BACKGROUND: Pathogenic variants in STK11, also designated as LKB1, cause Peutz–Jeghers syndrome, which is a rare autosomal dominant disorder characterized by mucocutaneous pigmentation changes, polyposis, and a high risk of cancer. METHODS: A male meeting the clinical diagnostic criteria for Peutz–Jeghers syndrome underwent next‐generation sequencing. To validate the predicted splicing impact of a detected STK11 variant, we performed RNA‐Seq on mRNA extracted from patient‐derived Epstein‐Barr virus‐transformed lymphocytes treated with cycloheximide to inhibit nonsense‐mediated decay ex vivo.

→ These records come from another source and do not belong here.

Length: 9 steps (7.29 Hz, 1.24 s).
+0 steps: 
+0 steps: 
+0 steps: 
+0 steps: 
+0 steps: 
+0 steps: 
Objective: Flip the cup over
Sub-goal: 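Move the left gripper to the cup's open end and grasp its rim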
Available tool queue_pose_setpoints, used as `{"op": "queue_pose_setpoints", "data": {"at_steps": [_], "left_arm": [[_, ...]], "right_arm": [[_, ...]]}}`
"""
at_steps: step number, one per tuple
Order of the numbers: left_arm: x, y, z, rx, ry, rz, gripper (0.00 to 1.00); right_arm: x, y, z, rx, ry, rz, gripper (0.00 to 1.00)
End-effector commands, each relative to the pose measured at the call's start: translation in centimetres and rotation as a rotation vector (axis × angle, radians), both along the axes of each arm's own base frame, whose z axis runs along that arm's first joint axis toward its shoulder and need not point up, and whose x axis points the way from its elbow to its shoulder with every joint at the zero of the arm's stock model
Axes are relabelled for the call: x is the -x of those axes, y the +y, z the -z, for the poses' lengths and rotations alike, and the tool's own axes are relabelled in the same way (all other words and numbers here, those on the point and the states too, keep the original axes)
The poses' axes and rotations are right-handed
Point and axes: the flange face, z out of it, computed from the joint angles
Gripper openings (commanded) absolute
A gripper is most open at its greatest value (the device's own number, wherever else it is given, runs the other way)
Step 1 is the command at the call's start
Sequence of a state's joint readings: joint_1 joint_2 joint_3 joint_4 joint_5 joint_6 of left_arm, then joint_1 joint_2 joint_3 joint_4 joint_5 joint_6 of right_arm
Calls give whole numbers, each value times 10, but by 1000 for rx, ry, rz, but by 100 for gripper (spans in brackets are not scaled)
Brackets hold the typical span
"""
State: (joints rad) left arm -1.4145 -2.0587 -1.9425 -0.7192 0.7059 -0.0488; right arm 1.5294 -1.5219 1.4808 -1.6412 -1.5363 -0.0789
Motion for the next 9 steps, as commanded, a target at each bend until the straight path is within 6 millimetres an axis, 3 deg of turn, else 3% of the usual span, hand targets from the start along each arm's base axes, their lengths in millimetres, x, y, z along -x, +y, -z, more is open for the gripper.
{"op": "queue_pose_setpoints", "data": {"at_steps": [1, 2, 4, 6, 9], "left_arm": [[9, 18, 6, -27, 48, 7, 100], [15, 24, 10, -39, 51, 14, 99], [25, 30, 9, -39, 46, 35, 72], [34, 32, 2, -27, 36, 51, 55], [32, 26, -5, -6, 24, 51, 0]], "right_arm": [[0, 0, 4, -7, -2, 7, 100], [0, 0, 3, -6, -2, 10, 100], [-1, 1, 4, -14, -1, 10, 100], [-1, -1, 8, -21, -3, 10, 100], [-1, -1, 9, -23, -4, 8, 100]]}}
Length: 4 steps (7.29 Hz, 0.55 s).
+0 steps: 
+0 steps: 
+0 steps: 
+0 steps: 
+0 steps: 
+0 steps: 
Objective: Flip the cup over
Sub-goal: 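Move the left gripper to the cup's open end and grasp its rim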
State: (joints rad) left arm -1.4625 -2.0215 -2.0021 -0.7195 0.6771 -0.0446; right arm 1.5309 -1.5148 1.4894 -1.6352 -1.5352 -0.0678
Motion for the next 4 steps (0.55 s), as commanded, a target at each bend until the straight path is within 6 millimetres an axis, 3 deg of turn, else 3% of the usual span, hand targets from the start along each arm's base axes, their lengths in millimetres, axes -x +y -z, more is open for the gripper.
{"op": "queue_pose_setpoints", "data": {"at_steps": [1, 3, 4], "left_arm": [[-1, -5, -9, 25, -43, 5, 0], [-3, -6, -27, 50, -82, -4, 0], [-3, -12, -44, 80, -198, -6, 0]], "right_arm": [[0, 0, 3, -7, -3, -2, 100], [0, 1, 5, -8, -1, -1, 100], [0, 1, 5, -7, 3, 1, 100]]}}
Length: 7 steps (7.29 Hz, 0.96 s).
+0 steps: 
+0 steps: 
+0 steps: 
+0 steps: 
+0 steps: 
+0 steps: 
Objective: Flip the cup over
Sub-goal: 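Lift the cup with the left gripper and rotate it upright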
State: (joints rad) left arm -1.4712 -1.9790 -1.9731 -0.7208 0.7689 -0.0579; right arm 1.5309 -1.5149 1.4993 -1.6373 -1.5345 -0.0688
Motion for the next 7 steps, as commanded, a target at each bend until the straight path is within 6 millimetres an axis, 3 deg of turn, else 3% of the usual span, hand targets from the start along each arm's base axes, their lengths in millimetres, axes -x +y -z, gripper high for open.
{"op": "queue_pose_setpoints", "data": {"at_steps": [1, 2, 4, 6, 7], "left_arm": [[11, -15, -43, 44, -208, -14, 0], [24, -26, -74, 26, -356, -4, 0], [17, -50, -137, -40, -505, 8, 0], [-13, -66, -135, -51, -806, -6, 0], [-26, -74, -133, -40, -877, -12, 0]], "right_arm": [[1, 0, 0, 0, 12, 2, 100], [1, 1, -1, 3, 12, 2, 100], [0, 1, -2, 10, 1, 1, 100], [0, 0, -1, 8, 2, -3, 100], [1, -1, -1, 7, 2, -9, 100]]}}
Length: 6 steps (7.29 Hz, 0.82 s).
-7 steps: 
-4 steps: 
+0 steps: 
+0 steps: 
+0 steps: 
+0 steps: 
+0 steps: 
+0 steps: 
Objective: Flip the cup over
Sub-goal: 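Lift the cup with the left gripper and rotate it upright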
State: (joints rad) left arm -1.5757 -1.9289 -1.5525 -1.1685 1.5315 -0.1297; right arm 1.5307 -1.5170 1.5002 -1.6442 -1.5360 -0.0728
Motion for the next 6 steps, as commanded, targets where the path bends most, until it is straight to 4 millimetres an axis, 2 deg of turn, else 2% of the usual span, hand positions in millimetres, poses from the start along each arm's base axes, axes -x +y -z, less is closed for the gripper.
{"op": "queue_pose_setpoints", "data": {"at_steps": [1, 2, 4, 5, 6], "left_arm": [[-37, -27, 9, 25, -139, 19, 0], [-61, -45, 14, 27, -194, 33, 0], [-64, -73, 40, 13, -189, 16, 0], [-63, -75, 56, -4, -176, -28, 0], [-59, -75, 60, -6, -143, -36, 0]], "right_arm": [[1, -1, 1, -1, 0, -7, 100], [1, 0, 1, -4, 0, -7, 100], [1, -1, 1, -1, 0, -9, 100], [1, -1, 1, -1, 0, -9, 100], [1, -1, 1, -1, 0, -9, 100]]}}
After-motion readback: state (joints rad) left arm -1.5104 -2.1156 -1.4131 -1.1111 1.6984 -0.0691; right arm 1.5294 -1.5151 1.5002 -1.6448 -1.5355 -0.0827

RESULTS: Blood testing identified a novel single‐nucleotide substitution, NM_000455.4:c.735‐10C>A, at the end of the 3′ polypyrimidine tract of intron five in STK11. RNA‐Seq confirmed a predicted eight base pair insertion in the mRNA transcript. Following inhibition of nonsense‐mediated decay, the out‐of‐frame insertion was detected in 50% of all RNA‐Seq reads. This confirmed a strong, deleterious splicing impact of the variant. CONCLUSION: We characterized a novel likely pathogenic germline variant in intron five of STK11 associated with Peutz–Jeghers syndrome. The study highlights RNA‐Seq as a useful supplement in hereditary cancer predisposition testing.